The whole movie is a throwback to an era when movies felt less disposable and I think what Ryan created is not only unique but also moving. I believe that comedy can be beautiful, touching and evocative and Ryan’s score is an enormous part of that.
Another huge component of the film was my desire to buck the trend on what an indie soundtrack should be. I didn’t want the soundtrack to be filled with emotional acoustic music as the boys were expressing their freedom in the woods. This is a different generation and it was important to me that the movie contain hip hop.
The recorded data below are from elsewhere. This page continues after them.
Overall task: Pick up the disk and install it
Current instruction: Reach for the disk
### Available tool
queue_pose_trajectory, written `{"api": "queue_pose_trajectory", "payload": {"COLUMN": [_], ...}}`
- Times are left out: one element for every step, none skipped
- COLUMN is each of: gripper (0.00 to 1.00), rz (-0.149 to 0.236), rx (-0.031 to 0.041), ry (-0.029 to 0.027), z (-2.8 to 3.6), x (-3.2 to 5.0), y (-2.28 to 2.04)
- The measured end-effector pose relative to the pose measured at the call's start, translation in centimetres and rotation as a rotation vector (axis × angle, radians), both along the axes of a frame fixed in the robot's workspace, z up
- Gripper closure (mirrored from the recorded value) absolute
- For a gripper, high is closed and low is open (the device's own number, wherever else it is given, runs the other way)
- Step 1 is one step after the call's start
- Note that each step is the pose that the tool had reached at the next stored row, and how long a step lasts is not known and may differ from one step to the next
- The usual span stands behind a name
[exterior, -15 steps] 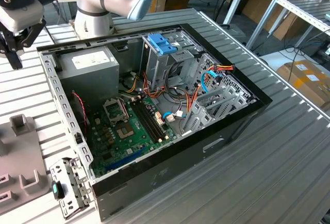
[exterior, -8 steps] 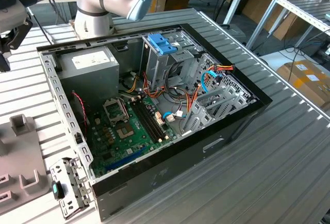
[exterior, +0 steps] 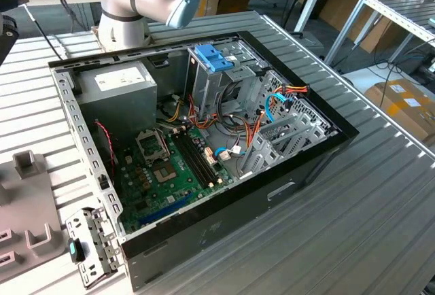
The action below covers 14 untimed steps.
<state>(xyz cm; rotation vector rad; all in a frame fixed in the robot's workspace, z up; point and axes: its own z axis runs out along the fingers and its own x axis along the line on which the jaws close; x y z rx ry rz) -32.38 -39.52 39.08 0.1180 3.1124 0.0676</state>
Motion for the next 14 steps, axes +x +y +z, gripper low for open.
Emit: {"api": "queue_pose_trajectory", "payload": {"gripper": [0.89, 0.89, 0.89, 0.89, 0.89, 0.89, 0.89, 0.89, 0.89, 0.89, 0.89, 0.89, 0.89, 0.89], "rz": [0.0, 0.0, 0.0, 0.0, 0.0, 0.0, 0.0, 0.0, 0.0, 0.0, 0.0, 0.0, 0.0, 0.0], "rx": [0.0, 0.0, 0.0, -0.0001, 0.0, 0.0, 0.0, 0.0, 0.0, 0.0, -0.0001, 0.0, 0.0, 0.0], "ry": [0.0001, 0.0, 0.0, 0.0001, 0.0001, -0.0001, 0.0001, 0.0001, 0.0, 0.0001, 0.0001, 0.0001, 0.0, 0.0], "z": [0.0, -0.01, -0.01, -0.01, -0.02, -0.03, -0.03, -0.04, -0.05, -0.06, -0.06, -0.07, -0.09, -0.09], "x": [-0.46, -0.87, -1.19, -1.43, -1.75, -1.99, -2.52, -3.2, -3.68, -4.27, -4.68, -5.16, -5.63, -5.91], "y": [0.0, 0.0, 0.0, 0.0, 0.0, 0.0, 0.0, 0.0, 0.0, 0.0, 0.0, 0.0, 0.0, 0.0]}}
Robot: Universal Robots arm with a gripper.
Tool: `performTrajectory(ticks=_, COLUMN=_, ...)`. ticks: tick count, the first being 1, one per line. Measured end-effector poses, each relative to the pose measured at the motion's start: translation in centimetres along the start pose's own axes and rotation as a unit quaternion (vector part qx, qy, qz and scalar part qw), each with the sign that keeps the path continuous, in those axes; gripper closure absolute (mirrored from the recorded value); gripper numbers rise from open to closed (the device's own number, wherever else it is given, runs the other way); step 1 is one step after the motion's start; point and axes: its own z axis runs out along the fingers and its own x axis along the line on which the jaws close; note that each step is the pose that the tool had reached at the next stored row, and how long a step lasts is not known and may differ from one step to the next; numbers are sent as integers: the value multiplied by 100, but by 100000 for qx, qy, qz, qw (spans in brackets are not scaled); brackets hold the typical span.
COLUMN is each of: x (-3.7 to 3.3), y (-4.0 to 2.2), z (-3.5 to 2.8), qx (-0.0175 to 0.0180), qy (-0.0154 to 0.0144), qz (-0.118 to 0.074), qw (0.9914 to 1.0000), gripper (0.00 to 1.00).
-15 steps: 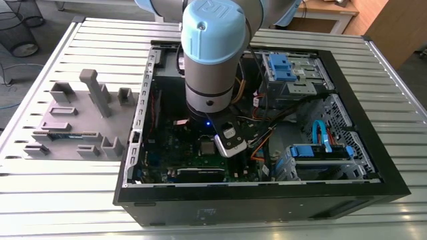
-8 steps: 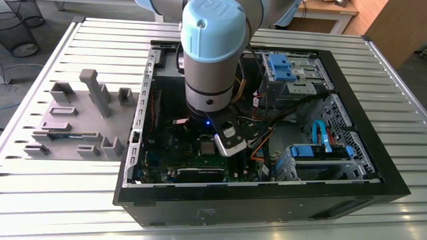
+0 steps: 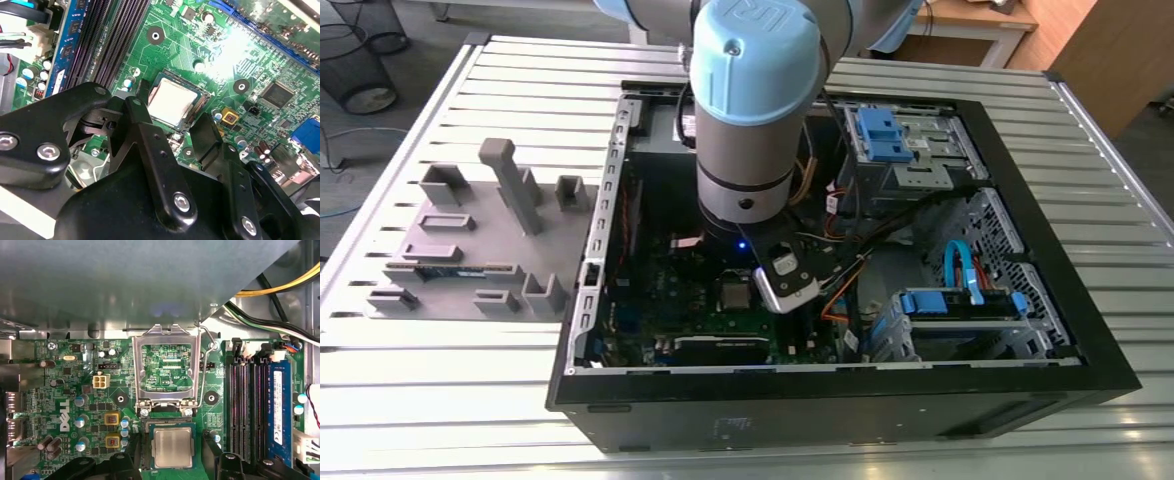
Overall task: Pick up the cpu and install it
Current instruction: 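Place the cpu into insertion slot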
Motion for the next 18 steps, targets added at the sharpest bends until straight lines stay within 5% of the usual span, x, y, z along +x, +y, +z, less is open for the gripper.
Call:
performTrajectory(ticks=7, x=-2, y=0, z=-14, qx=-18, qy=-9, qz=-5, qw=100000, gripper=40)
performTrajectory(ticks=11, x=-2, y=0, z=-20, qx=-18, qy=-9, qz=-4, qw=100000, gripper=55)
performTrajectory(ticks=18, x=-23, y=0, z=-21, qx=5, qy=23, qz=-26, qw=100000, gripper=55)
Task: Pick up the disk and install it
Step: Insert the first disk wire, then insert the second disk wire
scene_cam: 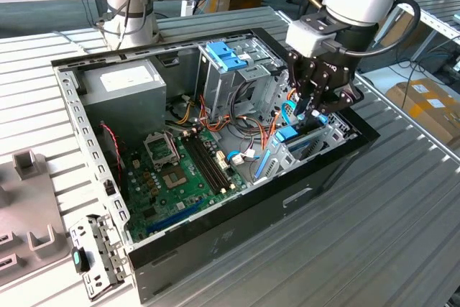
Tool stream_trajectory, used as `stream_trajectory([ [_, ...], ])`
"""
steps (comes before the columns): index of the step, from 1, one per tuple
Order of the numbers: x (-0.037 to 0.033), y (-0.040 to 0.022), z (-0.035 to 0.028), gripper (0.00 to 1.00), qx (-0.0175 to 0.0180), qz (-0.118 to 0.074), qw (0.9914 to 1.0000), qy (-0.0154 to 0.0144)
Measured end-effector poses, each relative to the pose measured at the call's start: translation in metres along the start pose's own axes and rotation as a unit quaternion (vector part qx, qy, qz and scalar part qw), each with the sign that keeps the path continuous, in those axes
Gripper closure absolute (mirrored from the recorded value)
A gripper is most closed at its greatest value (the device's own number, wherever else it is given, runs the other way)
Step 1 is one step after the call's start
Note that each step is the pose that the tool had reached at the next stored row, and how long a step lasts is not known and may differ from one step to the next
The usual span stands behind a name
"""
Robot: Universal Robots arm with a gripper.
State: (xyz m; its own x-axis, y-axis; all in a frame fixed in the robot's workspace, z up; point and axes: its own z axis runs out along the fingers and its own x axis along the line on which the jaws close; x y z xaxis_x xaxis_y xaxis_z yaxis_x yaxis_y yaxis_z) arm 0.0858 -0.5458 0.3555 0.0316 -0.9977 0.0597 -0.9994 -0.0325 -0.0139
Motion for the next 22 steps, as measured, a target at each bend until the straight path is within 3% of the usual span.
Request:
stream_trajectory([
  [1, -0.0001, 0.0000, 0.0000, 0.71, -0.0046, 0.000, 0.99999, -0.0002],
  [3, 0.0000, 0.0000, 0.0000, 0.71, -0.0053, 0.000, 0.99999, -0.0001],
  [8, 0.0001, -0.0023, -0.0001, 0.71, -0.0058, 0.000, 0.99998, -0.0001],
  [16, 0.0006, -0.0183, -0.0006, 0.71, -0.0057, 0.000, 0.99998, -0.0014],
  [22, 0.0006, -0.0199, -0.0006, 0.71, -0.0058, 0.000, 0.99998, -0.0014],
])
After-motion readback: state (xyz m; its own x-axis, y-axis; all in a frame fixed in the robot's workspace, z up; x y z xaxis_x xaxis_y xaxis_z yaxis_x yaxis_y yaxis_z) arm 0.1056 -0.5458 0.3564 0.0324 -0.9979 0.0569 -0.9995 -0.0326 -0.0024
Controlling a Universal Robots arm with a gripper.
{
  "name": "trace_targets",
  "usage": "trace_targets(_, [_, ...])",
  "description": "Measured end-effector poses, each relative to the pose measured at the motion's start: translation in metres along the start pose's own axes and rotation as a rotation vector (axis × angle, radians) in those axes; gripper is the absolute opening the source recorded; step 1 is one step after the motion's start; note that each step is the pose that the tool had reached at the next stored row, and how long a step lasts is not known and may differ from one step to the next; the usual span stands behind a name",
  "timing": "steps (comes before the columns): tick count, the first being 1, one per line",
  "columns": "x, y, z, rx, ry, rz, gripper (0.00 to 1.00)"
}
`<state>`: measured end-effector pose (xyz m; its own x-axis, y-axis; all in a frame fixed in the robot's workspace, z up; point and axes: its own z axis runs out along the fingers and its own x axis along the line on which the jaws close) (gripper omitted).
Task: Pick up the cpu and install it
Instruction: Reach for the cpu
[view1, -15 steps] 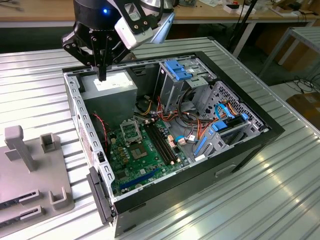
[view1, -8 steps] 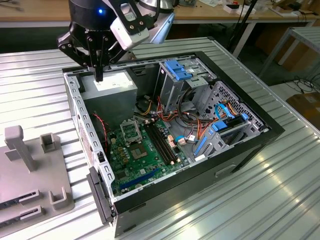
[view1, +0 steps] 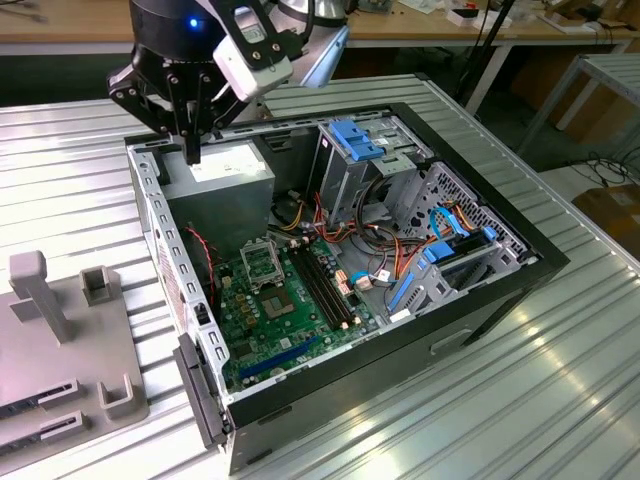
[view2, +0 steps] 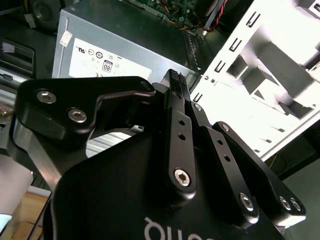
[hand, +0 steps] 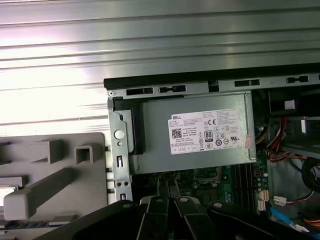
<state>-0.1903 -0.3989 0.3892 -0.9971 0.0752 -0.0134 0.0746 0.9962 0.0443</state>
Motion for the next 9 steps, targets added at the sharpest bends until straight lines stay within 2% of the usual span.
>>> trace_targets(9, [0.0086, -0.0006, 0.0000, 0.0001, 0.0010, 0.000, 0.11])
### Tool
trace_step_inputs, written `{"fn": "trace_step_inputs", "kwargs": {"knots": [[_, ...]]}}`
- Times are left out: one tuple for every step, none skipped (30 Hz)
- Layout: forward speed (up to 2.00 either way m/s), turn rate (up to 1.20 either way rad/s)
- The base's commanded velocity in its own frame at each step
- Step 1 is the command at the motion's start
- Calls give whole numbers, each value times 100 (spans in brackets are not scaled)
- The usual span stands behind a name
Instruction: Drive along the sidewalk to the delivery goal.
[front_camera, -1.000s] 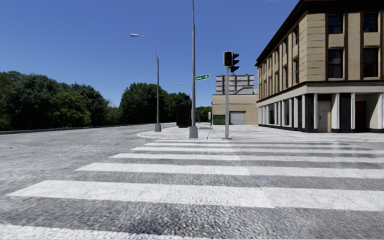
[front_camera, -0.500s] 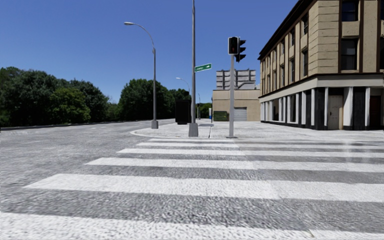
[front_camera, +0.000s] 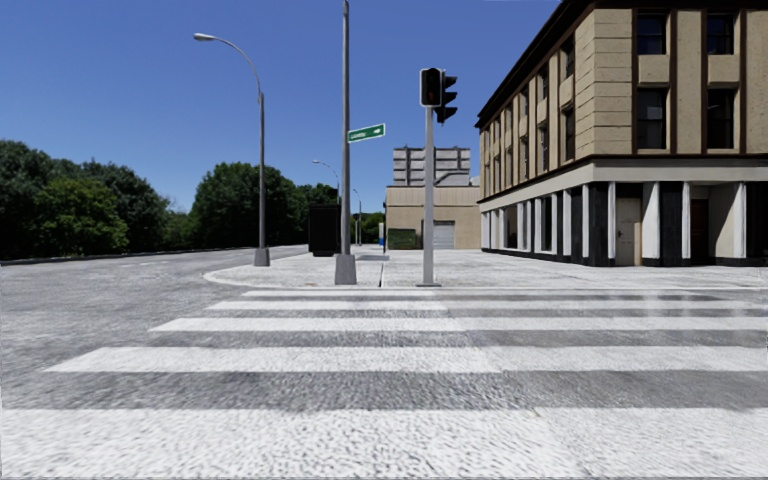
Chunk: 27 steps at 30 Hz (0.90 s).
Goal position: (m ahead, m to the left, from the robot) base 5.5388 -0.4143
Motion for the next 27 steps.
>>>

I’m sure there will be some people who watch the movie and get confused when the hip hop montage set to “How I Rise” comes on, but I think it fits perfectly with the mindset of the younger generation. I turned to my good friend, frequent collaborator and immense talent Kevin Writer for this task. I temped in some extremely expensive and popular rap tracks and handed it to Kevin to replace knowing full well that he would return with tracks that were better than what we started with. He did not disappoint.
The combination of all these elements hopefully creates a world and landscape that’s memorable and full of life. I’m incredibly thankful that the folks at Milan Records have made it possible for the contributions of Ryan and Kevin to be heard on this soundtrack. I hope this movie finds an audience and people can keep discovering this music.